Money talk should start in the classroom

Children are taken through a financial literacy class. PHOTO | FILE | NATION MEDIA GROUP

What you need to know:

  • Every instrument that gives you a saving option also gives you an investment option; our children should hear this from CBC.
  • The CBC should encourage our children to work on their ideas. Ideas are the currency of the 21st currency; they offer solutions to everyday problems.

I had not wrapped my head around school curriculums until Muna completed her first year in kindergarten.

GB and I were at her school on Wednesday for the parent-teacher conference. Like most kindergartens, Muna’s curriculum is Montessori – it focuses on learning through play. Montessori is different from Matiangi’s competency-based curriculum (CBC).

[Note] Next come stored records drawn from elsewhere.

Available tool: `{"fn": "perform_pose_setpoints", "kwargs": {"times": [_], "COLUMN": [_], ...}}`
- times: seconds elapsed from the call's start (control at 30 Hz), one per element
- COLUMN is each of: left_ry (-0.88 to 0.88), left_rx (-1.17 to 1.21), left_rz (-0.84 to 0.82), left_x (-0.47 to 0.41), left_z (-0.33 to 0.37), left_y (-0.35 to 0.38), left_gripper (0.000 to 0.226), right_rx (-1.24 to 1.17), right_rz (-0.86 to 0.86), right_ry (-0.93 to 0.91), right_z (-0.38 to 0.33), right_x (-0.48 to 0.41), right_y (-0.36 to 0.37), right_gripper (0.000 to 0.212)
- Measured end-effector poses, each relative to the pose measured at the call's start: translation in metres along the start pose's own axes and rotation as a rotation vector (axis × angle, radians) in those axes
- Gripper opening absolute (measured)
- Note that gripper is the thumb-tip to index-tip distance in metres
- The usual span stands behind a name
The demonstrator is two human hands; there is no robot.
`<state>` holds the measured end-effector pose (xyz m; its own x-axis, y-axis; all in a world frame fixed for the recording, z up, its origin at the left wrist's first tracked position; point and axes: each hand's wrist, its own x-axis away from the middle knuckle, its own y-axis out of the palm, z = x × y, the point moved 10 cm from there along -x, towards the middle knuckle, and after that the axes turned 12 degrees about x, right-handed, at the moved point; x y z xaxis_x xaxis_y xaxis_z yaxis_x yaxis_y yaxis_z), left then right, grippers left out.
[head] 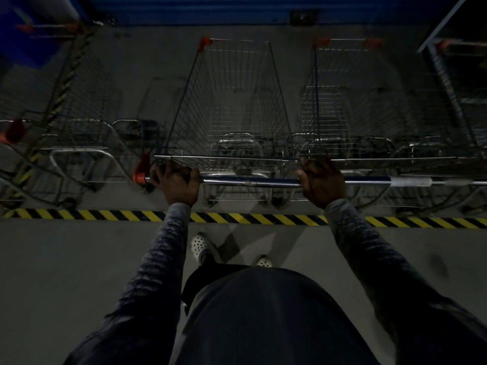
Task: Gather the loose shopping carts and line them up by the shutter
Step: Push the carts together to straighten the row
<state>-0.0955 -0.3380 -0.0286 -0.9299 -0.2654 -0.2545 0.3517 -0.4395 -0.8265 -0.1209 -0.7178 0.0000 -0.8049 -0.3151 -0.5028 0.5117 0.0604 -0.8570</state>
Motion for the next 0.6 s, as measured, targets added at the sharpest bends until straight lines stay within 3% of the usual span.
{"fn": "perform_pose_setpoints", "kwargs": {"times": [0.2, 0.4, 0.6], "left_ry": [0.013, -0.005, 0.002], "left_rx": [0.009, -0.006, -0.028], "left_rz": [0.036, 0.024, 0.034], "left_x": [0.0057, 0.0075, 0.0099], "left_z": [0.0060, 0.0027, 0.0002], "left_y": [-0.0051, -0.0022, 0.0007], "left_gripper": [0.045, 0.047, 0.045], "right_rx": [-0.002, 0.004, -0.014], "right_rz": [0.028, -0.012, 0.001], "right_ry": [-0.015, 0.013, 0.020], "right_z": [-0.0011, 0.0018, 0.0029], "right_x": [0.0019, 0.0007, 0.0019], "right_y": [-0.0063, -0.0016, -0.0037], "right_gripper": [0.017, 0.034, 0.038]}}
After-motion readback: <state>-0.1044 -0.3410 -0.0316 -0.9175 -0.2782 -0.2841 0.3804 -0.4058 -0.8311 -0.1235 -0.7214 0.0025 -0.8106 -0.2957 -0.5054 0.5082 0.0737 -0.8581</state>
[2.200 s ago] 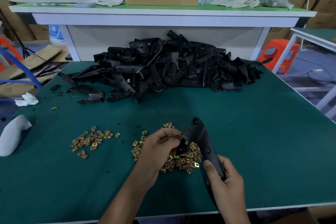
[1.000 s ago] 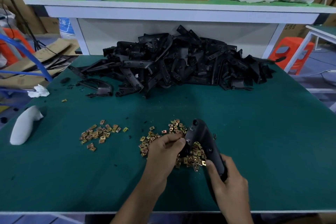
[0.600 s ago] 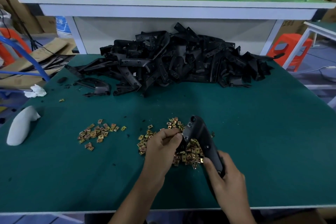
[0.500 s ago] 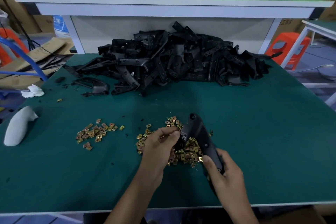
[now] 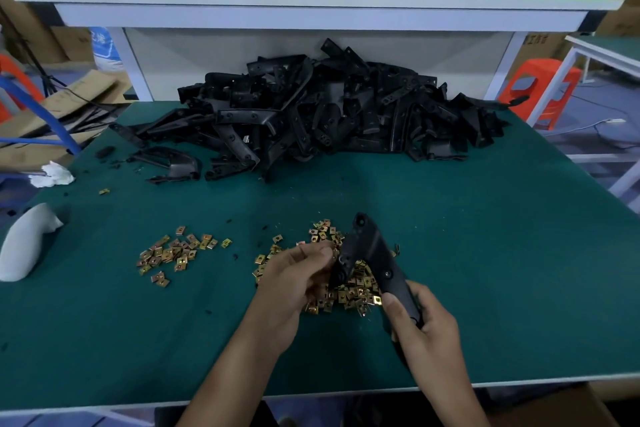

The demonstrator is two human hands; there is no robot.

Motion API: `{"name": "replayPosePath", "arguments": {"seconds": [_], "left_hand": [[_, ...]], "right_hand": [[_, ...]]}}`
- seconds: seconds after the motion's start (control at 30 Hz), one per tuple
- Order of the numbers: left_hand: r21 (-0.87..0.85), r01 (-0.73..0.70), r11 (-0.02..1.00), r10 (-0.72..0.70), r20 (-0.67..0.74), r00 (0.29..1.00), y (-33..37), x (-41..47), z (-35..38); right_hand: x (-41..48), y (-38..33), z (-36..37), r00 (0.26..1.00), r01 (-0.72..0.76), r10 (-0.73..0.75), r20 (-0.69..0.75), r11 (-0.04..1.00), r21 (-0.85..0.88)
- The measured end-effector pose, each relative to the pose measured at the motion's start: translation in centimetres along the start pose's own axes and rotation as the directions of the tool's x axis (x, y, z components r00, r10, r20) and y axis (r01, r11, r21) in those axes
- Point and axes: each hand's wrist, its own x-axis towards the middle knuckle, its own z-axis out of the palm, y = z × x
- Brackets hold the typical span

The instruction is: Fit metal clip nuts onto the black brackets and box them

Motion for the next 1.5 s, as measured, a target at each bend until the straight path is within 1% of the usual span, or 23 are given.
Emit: {"name": "replayPosePath", "arguments": {"seconds": [0.07, 0.17, 0.6, 0.73, 0.87, 0.97, 1.03, 1.17, 1.23, 1.3, 1.4, 1.5], "left_hand": [[-0.044, 0.05, 0.998, -0.049, 0.025, 0.998, -0.1, 0.2, -0.1], [-0.068, 0.075, 0.995, -0.072, 0.042, 0.997, -0.2, 0.5, -0.2], [-0.046, 0.051, 0.998, -0.051, -0.002, 0.999, -0.5, 0.3, -0.2], [0.028, 0.014, 0.999, -0.015, 0.025, 1.0, -0.3, 0.2, -0.3], [0.178, -0.051, 0.983, 0.048, 0.018, 0.999, 0.0, 0.3, -0.7], [0.279, -0.11, 0.954, 0.103, 0.039, 0.994, 0.3, 0.5, -1.1], [0.288, -0.108, 0.952, 0.099, 0.045, 0.994, 0.3, 0.6, -1.0], [0.254, -0.046, 0.966, 0.037, 0.039, 0.999, 0.1, 0.7, -0.9], [0.257, -0.042, 0.966, 0.035, 0.03, 0.999, -0.1, 0.6, -1.1], [0.285, -0.076, 0.956, 0.083, -0.015, 0.996, -0.6, 0.4, -1.1], [0.334, -0.15, 0.93, 0.191, -0.093, 0.977, -1.4, 0.0, -0.4], [0.381, -0.177, 0.908, 0.228, -0.095, 0.969, -2.1, -0.1, 0.1]], "right_hand": [[0.0, -0.1, 0.0, 1.0, -0.004, 0.004, 0.006, 1.0, 0.007], [0.0, -0.1, -0.1, 1.0, -0.005, 0.005, 0.0, 1.0, 0.01], [-0.1, -0.1, -0.1, 1.0, -0.002, 0.002, 0.015, 1.0, 0.002], [-0.1, -0.1, -0.1, 1.0, 0.004, -0.004, 0.014, 1.0, -0.007], [-0.1, 0.1, -0.1, 1.0, 0.006, -0.006, 0.017, 1.0, -0.025], [0.0, 0.4, 0.0, 1.0, 0.01, -0.009, 0.012, 0.999, -0.053], [0.0, 0.6, 0.0, 1.0, 0.027, -0.027, -0.002, 0.995, -0.092], [-0.2, 1.1, -0.1, 0.996, 0.081, -0.089, -0.028, 0.975, -0.208], [-0.2, 1.2, 0.0, 0.993, 0.096, -0.111, -0.042, 0.96, -0.264], [-0.3, 1.2, 0.2, 0.99, 0.105, -0.129, -0.058, 0.947, -0.304], [-0.6, 1.1, 0.5, 0.991, 0.088, -0.116, -0.072, 0.945, -0.316], [-0.7, 1.0, 0.8, 0.991, 0.079, -0.108, -0.077, 0.946, -0.313]]}}
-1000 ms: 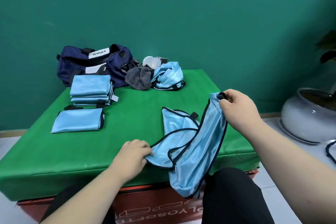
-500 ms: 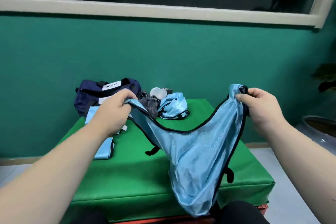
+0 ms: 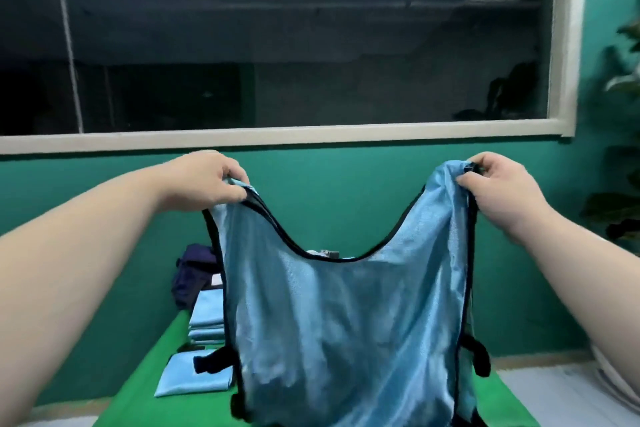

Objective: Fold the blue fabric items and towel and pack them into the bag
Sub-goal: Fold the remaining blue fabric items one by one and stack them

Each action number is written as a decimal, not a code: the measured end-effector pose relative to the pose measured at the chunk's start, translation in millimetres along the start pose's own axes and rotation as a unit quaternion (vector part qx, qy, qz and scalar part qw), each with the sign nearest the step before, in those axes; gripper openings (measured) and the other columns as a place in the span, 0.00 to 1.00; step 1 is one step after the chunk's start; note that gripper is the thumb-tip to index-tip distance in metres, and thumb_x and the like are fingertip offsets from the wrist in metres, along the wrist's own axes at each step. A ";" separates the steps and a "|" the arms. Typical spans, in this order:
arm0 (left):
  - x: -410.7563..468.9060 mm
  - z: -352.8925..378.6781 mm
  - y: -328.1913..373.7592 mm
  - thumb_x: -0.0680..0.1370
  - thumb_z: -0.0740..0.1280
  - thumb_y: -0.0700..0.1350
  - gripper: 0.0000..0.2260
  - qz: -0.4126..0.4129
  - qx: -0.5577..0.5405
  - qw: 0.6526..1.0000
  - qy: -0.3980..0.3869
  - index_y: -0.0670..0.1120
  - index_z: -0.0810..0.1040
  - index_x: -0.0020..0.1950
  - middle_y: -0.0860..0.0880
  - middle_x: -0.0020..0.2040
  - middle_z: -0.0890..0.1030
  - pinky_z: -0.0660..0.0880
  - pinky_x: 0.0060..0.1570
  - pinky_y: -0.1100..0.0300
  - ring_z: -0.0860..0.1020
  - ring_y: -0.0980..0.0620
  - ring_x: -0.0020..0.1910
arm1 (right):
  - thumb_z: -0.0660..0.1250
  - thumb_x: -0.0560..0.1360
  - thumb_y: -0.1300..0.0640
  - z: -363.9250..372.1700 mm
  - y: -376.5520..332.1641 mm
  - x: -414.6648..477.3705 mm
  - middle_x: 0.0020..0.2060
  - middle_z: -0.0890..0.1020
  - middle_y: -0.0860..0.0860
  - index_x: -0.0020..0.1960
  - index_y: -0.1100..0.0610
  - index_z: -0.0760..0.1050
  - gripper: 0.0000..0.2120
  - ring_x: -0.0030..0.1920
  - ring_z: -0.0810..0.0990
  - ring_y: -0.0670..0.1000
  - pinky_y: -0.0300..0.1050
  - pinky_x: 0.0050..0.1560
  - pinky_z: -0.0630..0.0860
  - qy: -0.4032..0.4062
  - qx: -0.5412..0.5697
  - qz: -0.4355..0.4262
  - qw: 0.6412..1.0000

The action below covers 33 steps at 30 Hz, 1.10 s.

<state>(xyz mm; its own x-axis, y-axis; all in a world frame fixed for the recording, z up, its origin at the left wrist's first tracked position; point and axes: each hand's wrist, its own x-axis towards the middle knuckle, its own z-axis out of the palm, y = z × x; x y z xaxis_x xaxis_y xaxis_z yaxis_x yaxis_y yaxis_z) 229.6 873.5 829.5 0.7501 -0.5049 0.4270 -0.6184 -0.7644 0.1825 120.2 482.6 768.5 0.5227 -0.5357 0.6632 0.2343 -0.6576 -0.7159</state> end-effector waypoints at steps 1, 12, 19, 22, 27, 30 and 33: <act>-1.4 -9.2 2.2 0.76 0.68 0.47 0.05 -0.001 0.011 1.000 0.009 0.55 0.83 0.42 0.57 0.38 0.81 0.73 0.35 0.65 0.78 0.58 0.39 | 0.66 0.73 0.58 -3.8 -7.0 1.9 0.35 0.81 0.48 0.43 0.54 0.77 0.02 0.34 0.74 0.50 0.45 0.40 0.71 0.002 -0.001 -0.006 1.000; 10.4 -29.1 -10.2 0.74 0.75 0.50 0.07 0.001 -0.105 0.994 0.037 0.51 0.80 0.41 0.47 0.40 0.85 0.71 0.42 0.56 0.77 0.51 0.38 | 0.59 0.73 0.65 -13.1 -31.8 19.0 0.39 0.78 0.55 0.43 0.56 0.77 0.09 0.39 0.74 0.54 0.51 0.42 0.75 -0.063 0.140 0.092 0.984; 18.7 -4.9 -8.1 0.74 0.75 0.52 0.07 -0.007 -0.124 0.992 0.037 0.50 0.83 0.42 0.51 0.39 0.85 0.73 0.42 0.57 0.77 0.54 0.37 | 0.69 0.76 0.64 6.0 -15.9 15.0 0.35 0.80 0.53 0.44 0.59 0.80 0.03 0.34 0.77 0.50 0.45 0.38 0.77 -0.129 0.152 0.090 0.976; 23.5 6.7 -4.5 0.75 0.75 0.46 0.04 0.007 -0.190 0.982 -0.005 0.47 0.83 0.42 0.49 0.41 0.85 0.73 0.44 0.59 0.78 0.57 0.37 | 0.69 0.76 0.65 14.4 -13.1 16.8 0.34 0.80 0.51 0.43 0.59 0.80 0.04 0.33 0.77 0.48 0.43 0.37 0.77 -0.150 0.146 0.078 0.975; 43.6 9.8 -7.9 0.76 0.74 0.44 0.01 0.022 -0.210 0.977 -0.032 0.49 0.84 0.44 0.47 0.44 0.86 0.74 0.47 0.56 0.79 0.55 0.40 | 0.67 0.76 0.69 27.5 -13.6 32.0 0.33 0.79 0.50 0.41 0.58 0.77 0.08 0.31 0.76 0.46 0.37 0.33 0.75 -0.184 0.157 0.045 0.969; 63.5 6.9 -11.1 0.76 0.73 0.46 0.02 0.026 -0.215 0.976 0.010 0.50 0.84 0.43 0.50 0.42 0.85 0.74 0.46 0.57 0.79 0.56 0.39 | 0.66 0.75 0.71 38.3 -19.4 48.7 0.31 0.78 0.49 0.39 0.58 0.75 0.11 0.30 0.75 0.45 0.35 0.31 0.74 -0.198 0.167 0.021 0.966; 86.6 4.2 -12.5 0.76 0.74 0.46 0.03 0.030 -0.234 0.970 0.051 0.48 0.84 0.43 0.51 0.41 0.85 0.73 0.44 0.59 0.77 0.56 0.38 | 0.67 0.75 0.72 49.1 -27.1 72.4 0.31 0.79 0.48 0.39 0.58 0.75 0.11 0.31 0.76 0.44 0.35 0.32 0.74 -0.191 0.190 -0.007 0.963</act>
<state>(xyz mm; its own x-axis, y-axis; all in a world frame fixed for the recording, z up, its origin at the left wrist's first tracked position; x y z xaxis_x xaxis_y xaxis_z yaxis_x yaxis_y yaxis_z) 303.3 837.6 860.5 0.6974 -0.4820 0.5303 -0.7166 -0.4566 0.5273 192.0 487.6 825.2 0.7635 -0.2461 0.5970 0.4888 -0.3839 -0.7834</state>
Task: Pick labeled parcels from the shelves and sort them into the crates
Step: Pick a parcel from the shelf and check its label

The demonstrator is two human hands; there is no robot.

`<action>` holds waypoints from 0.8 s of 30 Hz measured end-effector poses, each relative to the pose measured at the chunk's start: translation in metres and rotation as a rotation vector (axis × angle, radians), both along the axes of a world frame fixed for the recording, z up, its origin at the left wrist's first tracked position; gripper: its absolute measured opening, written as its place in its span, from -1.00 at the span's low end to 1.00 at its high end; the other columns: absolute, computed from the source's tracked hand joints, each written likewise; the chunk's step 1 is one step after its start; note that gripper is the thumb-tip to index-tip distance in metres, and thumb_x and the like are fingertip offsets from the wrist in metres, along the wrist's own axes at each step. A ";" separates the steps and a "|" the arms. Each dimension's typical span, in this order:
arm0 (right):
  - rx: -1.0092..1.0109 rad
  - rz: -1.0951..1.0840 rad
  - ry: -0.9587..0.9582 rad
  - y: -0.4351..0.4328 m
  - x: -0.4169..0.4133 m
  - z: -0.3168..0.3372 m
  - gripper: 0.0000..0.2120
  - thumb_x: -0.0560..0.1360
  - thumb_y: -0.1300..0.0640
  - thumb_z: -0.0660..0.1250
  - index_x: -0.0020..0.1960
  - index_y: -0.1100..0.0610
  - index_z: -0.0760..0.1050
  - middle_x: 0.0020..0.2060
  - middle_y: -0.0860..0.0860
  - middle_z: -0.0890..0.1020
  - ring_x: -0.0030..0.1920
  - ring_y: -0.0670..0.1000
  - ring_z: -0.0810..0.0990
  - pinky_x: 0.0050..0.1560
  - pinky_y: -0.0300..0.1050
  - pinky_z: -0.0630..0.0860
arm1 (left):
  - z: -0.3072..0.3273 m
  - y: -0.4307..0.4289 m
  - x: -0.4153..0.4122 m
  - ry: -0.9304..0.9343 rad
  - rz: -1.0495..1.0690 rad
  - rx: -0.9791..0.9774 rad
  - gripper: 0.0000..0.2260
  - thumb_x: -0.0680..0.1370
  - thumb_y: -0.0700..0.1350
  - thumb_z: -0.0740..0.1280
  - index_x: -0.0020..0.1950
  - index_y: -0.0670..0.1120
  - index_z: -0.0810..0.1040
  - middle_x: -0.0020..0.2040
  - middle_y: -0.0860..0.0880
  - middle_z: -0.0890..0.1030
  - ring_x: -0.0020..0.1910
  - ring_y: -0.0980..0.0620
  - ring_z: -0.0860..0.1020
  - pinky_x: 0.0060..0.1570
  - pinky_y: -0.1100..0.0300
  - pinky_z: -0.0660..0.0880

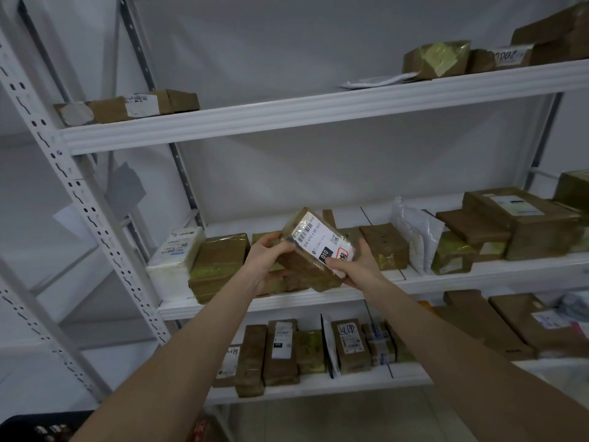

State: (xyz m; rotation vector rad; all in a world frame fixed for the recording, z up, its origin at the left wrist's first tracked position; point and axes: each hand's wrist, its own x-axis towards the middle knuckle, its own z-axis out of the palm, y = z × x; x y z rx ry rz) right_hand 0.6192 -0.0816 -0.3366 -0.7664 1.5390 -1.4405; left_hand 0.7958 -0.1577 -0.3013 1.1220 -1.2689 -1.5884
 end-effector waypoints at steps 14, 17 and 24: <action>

(I know we should not compare our kids to other kids, but for the sake of illustrating my point here, allow me to draw parallels.)

Our neighbours have a girl Muna’s age. She, too, began school this year but studied under CBC.

I noticed a difference in the curriculums as the girls crayoned in our living room: Muna did not master the alphabet in the A-B-C-D order.

They began with the lower case sounds that have curves – c, a, s – then graduated to those with sticks – h, b, d, p – then carried on until they covered all 26 sounds in lower case. They were not taught how to write.

FINANCIAL LITERACY

The neighbour’s kid mastered the alphabet as A-B-C-D. She also knows how to write her name, and can recognise sounds in upper and lower case. She can count to 20, Muna to 10.

I was worried Muna is lagging behind then I remembered the poor girl is only four – she has her entire school life ahead of her to crack things under CBC.

Matiang’i says our children will not master content for the sake of passing exams. They will be moulded as well-adjusted citizens under seven core areas of life skills.

I hope there is practical and comprehensive material on financial literacy. The basic principles I want Muna and her generation to master are these:

Principles of budgeting: Budgeting is such a crucial money management tool. The CBC should show our children how to draft and maintain a monthly budget.

It will be even better if they are given a little money to spend on a lengthy budget and see how they will critically think through this real-life problem of tightened purse strings.

The CBC is hot on digital literacy. They can start the children off with manual hand-written budgets, then upgrade them to budgeting apps like Wallet and Spending Tracker.

Principles of saving: CBC should sing it like the National Anthem so our children never forget it – “the first line item in your budget should be savings.” This age-old principle of paying yourself first will forever hold.

I always imagined the only way to save money is in a bank. 8-4-4 taught us this.

The CBC ought to expose our kids to the savings options available in our market: insurance companies, your chama, the stock market, M-Shwari, the government and so on.

Principles of investing: Every instrument that gives you a saving option also gives you an investment option; our children should hear this from CBC. No investment is out of reach for any disciplined saver.

I imagine CBC asking our children to collaborate, register a company and present their company’s investment ideas to a panel of real angel investors. "Shark Tank" style. The compelling ideas are financed for execution.

Debt culture: CBC ought to show what debt looks like, by inviting to the classroom ordinary Kenyans to share their experiences with debt and financiers.

These Kenyans should bring along their balance sheets, bank statements, profit and loss accounts, to crunch numbers with the children.

Ultimately, we want our children to build good debt and avoid bad debt. They should know that if you cannot afford something right now, you could: (a) Work harder so you can make more money (b) Save to buy it later (c) Forget about having it.

The curriculum should support options (a) and (b) because they demand creativity, patience and innovation.

Skills that inform their work ethics and work attitudes for the long-term. Option (c) crushes dreams and ambition.

Entrepreneurial mindset: Graduating with degree papers then waiting at home to be employed in a ‘proper’ job is a mindset of the 20th century. Forget image – you may not have a job but you can work.

The CBC should encourage our children to work on their ideas. Ideas are the currency of the 21st currency; they offer solutions to everyday problems.

We also have a ready marketplace called social media that trades in this currency of ideas.

The question CBC should constantly ask our children to ask themselves is, ‘What ideas can I come up with; what can I sell to these people roaming the streets of social media?’

Bett Kinyatti is a certified accountant with ACCA and a former financial auditor.